SUPPLIED DATA:
-=-=-=-=-
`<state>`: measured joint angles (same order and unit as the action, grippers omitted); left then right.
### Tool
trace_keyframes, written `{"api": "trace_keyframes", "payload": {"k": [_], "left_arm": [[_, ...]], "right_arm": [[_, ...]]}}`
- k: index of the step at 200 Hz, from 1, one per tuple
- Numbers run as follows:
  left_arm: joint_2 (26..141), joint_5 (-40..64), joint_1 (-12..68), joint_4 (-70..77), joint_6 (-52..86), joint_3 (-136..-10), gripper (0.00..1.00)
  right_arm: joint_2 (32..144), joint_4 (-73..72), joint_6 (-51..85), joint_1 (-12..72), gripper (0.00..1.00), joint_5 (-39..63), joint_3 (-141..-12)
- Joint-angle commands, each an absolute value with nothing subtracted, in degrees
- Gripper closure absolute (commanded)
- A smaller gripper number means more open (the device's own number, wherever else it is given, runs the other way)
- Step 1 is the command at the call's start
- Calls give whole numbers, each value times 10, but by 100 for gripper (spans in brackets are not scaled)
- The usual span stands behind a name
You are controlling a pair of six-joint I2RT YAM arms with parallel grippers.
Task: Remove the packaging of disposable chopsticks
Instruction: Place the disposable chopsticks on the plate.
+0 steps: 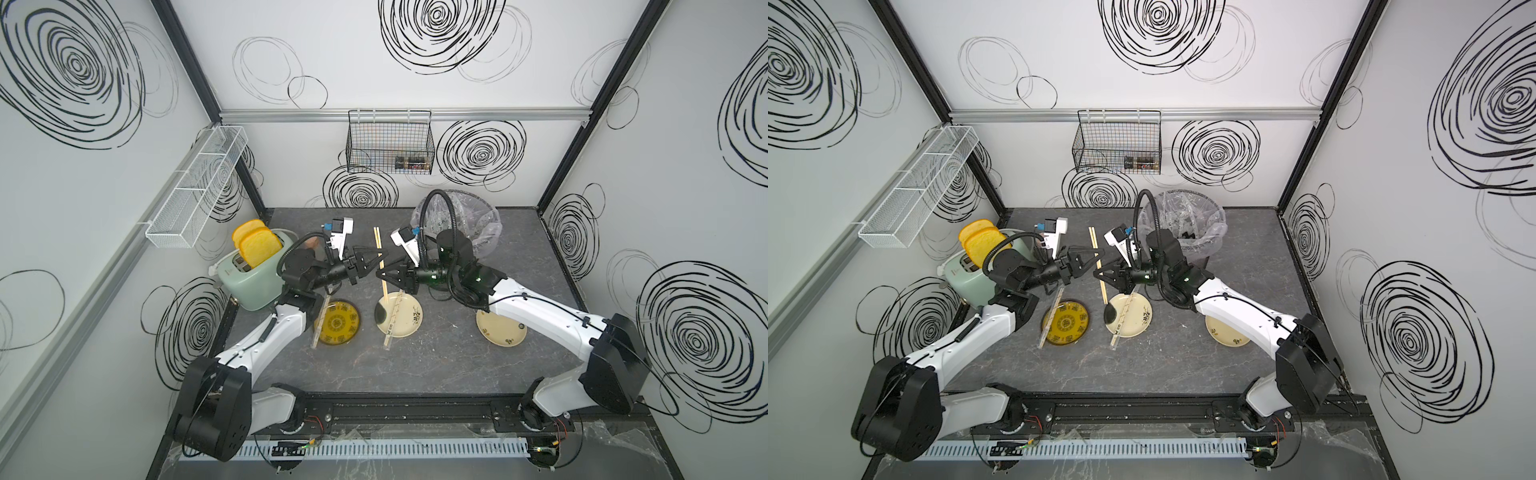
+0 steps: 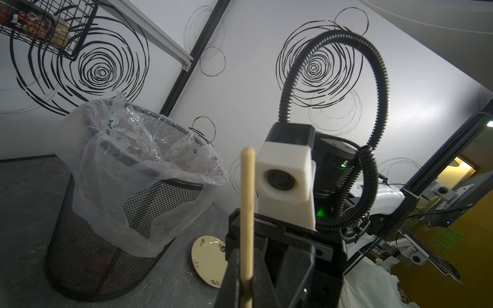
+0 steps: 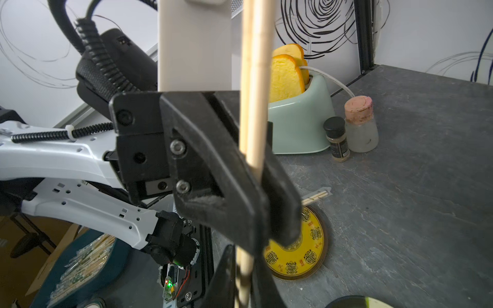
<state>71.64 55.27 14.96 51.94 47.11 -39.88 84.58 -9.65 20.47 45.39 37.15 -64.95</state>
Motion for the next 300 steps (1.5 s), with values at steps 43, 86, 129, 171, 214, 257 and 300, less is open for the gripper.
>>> {"api": "trace_keyframes", "payload": {"k": [43,86,129,171,214,257,300], "left_arm": [[714,548,153,539,472,-414,71],[704,554,152,582,490,-403,44],[704,556,147,578,486,-405,44],[698,558,144,508,433,-419,45],[704,557,143,490,419,-424,47],[696,555,142,465,400,-428,47],[689,545,149,429,376,-436,48]], "right_arm": [[836,-95,205,456,100,350,-648],[774,-59,219,435,100,309,-601],[668,49,238,383,100,248,-576],[555,232,269,275,100,182,-587],[478,383,237,127,100,123,-593],[464,381,236,20,100,101,-489],[504,336,245,-12,100,102,-403]]}}
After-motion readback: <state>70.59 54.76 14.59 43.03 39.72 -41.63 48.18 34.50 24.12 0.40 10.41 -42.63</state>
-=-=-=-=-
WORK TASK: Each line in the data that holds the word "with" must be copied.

TASK RESULT:
- Joint-angle commands, each an absolute value with nothing subtracted, in degrees
You are controlling a pair of six-joint I2RT YAM arms with parallel grippers.
Motion for the next 300 steps (1.5 s), with values at steps 43, 86, 129, 171, 214, 257 and 300, less is open for the gripper.

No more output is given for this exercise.